# What needs to be done
If a line in the records contains the string "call", show that line.

─── Source material ───

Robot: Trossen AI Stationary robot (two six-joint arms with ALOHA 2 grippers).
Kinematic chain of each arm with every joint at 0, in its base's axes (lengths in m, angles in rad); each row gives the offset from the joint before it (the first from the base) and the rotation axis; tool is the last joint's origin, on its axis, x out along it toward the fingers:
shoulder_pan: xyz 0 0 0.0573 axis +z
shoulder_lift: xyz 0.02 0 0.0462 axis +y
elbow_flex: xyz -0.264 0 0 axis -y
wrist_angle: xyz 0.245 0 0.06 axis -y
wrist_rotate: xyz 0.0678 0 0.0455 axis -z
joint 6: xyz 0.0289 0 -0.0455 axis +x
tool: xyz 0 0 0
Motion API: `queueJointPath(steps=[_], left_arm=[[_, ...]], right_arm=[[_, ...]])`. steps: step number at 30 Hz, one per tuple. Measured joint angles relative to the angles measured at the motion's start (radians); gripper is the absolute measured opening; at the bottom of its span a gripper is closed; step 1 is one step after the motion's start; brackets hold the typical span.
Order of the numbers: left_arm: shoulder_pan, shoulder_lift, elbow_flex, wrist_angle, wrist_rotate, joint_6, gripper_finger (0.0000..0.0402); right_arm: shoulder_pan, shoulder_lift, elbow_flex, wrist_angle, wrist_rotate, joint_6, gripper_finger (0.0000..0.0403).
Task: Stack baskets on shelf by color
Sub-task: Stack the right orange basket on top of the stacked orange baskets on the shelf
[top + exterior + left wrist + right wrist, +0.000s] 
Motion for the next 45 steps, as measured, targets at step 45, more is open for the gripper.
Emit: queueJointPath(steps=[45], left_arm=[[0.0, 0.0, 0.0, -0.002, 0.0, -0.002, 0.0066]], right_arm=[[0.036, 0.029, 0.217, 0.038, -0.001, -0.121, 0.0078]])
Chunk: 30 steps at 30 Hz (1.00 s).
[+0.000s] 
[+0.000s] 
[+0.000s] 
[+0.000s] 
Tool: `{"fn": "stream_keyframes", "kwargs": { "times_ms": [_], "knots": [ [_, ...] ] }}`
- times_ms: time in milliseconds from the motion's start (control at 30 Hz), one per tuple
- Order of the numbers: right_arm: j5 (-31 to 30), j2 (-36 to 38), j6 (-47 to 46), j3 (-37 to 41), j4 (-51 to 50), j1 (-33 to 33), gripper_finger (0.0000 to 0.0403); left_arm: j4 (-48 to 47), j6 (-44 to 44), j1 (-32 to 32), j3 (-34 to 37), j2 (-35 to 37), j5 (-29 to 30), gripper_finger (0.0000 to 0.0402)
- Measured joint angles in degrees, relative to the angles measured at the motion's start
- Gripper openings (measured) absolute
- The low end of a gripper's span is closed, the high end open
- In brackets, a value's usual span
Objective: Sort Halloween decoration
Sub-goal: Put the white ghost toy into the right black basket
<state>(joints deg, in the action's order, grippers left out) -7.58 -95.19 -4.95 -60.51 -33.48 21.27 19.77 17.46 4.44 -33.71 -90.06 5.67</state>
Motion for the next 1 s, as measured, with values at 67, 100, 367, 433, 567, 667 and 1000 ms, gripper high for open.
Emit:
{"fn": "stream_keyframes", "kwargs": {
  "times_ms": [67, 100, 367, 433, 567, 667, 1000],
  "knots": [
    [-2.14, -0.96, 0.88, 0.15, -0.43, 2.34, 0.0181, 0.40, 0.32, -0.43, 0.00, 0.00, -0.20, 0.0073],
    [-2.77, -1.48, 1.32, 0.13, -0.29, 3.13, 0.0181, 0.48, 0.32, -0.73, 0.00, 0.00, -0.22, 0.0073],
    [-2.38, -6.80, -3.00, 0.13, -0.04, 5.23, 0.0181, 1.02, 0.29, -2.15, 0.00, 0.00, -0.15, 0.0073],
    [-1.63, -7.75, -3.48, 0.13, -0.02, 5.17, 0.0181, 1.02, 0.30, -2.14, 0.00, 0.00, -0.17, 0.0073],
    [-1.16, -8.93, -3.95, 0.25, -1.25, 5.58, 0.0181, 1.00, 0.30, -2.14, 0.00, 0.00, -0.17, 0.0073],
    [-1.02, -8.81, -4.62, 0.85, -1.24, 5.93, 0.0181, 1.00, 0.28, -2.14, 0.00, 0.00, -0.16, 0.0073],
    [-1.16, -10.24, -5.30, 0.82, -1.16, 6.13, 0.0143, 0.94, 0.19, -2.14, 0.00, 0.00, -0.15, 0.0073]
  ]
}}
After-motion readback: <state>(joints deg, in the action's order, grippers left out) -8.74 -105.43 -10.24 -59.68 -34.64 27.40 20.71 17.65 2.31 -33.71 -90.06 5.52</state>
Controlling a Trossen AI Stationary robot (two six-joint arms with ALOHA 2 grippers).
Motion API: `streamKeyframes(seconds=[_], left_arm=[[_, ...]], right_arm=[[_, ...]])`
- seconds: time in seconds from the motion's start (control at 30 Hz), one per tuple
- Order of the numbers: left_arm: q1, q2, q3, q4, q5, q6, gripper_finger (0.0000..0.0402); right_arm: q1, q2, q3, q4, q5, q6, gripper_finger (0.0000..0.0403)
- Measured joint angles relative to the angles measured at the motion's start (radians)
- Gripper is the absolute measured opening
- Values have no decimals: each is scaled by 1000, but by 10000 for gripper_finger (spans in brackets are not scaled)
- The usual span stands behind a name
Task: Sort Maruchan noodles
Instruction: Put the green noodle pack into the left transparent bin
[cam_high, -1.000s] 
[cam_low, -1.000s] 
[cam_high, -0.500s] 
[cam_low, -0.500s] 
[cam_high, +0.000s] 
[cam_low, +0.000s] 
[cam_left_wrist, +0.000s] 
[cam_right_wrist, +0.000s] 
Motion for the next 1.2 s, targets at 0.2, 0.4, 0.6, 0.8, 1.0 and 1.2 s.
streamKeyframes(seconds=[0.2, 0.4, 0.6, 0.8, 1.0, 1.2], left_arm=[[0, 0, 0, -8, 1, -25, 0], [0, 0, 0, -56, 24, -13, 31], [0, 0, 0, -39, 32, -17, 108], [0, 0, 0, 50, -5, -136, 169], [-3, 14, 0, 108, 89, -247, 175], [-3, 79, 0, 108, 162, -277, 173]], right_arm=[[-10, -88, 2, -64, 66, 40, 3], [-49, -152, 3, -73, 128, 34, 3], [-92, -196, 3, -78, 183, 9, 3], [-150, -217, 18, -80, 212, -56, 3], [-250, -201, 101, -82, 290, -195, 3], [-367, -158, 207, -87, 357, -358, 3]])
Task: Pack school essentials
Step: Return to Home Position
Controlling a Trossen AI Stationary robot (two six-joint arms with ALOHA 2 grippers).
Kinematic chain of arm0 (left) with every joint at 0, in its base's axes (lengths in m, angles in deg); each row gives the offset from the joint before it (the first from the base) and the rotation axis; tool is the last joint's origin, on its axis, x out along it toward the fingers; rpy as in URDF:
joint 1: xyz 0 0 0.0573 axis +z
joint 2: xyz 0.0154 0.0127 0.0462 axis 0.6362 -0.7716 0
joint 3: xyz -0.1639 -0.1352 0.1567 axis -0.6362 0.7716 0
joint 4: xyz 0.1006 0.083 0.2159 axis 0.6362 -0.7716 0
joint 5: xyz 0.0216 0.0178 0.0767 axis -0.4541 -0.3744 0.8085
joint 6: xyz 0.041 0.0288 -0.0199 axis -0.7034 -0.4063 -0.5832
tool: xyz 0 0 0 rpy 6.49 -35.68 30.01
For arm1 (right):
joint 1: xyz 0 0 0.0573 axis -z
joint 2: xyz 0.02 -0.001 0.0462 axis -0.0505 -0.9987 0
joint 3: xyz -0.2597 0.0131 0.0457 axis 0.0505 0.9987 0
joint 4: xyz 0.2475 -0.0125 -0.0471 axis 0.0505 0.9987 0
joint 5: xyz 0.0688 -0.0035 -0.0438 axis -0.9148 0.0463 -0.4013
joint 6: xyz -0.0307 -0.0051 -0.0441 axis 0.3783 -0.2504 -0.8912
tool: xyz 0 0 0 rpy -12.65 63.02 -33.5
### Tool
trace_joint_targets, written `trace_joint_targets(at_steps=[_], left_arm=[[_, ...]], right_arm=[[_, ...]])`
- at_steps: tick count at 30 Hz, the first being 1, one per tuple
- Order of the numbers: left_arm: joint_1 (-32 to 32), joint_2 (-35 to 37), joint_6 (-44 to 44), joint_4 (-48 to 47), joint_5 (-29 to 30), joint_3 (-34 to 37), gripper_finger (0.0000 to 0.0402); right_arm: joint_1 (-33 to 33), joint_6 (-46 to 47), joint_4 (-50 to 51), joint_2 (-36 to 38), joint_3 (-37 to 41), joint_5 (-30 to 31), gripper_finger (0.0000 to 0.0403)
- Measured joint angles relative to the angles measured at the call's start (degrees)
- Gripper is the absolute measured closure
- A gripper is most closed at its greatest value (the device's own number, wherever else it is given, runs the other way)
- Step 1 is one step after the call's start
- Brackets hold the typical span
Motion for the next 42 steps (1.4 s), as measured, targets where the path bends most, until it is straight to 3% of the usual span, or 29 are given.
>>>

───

# Output for this exercise
- Measured joint angles relative to the angles measured at the call's start (degrees)
- Step 1 is one step after the call's start

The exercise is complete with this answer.